- _Aim of the task_: Print the listing exactly as it stands. Skip every picture.

- _Data section_:
****************
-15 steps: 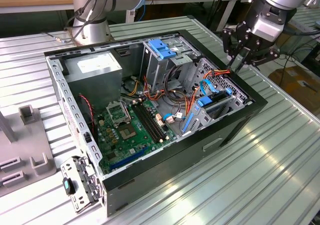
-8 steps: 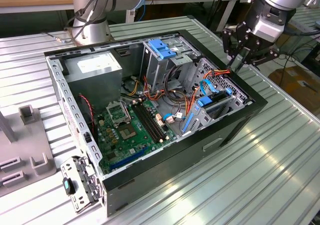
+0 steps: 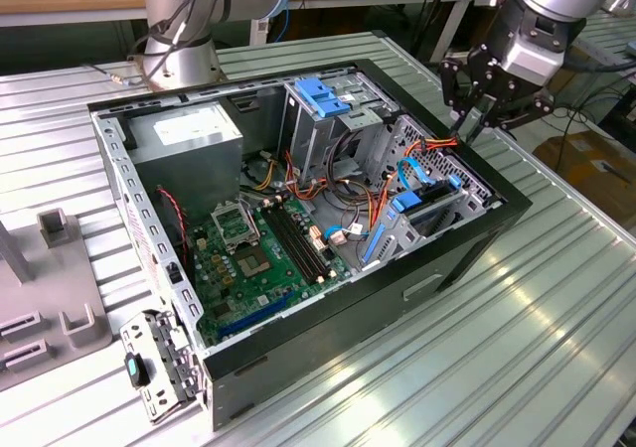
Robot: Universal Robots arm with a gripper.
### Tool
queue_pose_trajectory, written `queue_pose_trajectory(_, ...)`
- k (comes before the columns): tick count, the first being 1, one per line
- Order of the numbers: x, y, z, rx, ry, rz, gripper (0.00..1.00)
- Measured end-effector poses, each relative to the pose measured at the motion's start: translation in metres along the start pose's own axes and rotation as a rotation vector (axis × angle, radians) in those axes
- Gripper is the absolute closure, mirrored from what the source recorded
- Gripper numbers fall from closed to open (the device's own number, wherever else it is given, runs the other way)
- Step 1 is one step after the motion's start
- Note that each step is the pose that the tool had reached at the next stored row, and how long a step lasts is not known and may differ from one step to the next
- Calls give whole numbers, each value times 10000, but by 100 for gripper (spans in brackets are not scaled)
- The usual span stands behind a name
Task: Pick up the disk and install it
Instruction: 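Insert the second disk wire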
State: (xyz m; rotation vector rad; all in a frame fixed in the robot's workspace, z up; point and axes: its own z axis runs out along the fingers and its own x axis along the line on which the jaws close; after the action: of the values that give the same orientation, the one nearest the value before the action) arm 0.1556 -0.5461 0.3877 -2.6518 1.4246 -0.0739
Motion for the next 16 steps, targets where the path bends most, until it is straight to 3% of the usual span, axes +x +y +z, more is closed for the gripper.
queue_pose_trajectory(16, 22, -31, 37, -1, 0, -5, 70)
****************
- _Exercise output_:
-15 steps: 
-8 steps: 
+0 steps: 
Robot: Universal Robots arm with a gripper.
### Tool
queue_pose_trajectory, written `queue_pose_trajectory(_, ...)`
- k (comes before the columns): tick count, the first being 1, one per line
- Order of the numbers: x, y, z, rx, ry, rz, gripper (0.00..1.00)
- Measured end-effector poses, each relative to the pose measured at the motion's start: translation in metres along the start pose's own axes and rotation as a rotation vector (axis × angle, radians) in those axes
- Gripper is the absolute closure, mirrored from what the source recorded
- Gripper numbers fall from closed to open (the device's own number, wherever else it is given, runs the other way)
- Step 1 is one step after the motion's start
- Note that each step is the pose that the tool had reached at the next stored row, and how long a step lasts is not known and may differ from one step to the next
- Calls give whole numbers, each value times 10000, but by 100 for gripper (spans in brackets are not scaled)
- The usual span stands behind a name
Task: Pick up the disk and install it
Instruction: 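Insert the second disk wire
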State: (xyz m; rotation vector rad; all in a frame fixed in the robot's workspace, z up; point and axes: its own z axis runs out along the fingers and its own x axis along the line on which the jaws close; after the action: of the values that give the same orientation, the one nearest the value before the action) arm 0.1556 -0.5461 0.3877 -2.6518 1.4246 -0.0739
Motion for the next 16 steps, targets where the path bends most, until it is straight to 3% of the usual span, axes +x +y +z, more is closed for the gripper.
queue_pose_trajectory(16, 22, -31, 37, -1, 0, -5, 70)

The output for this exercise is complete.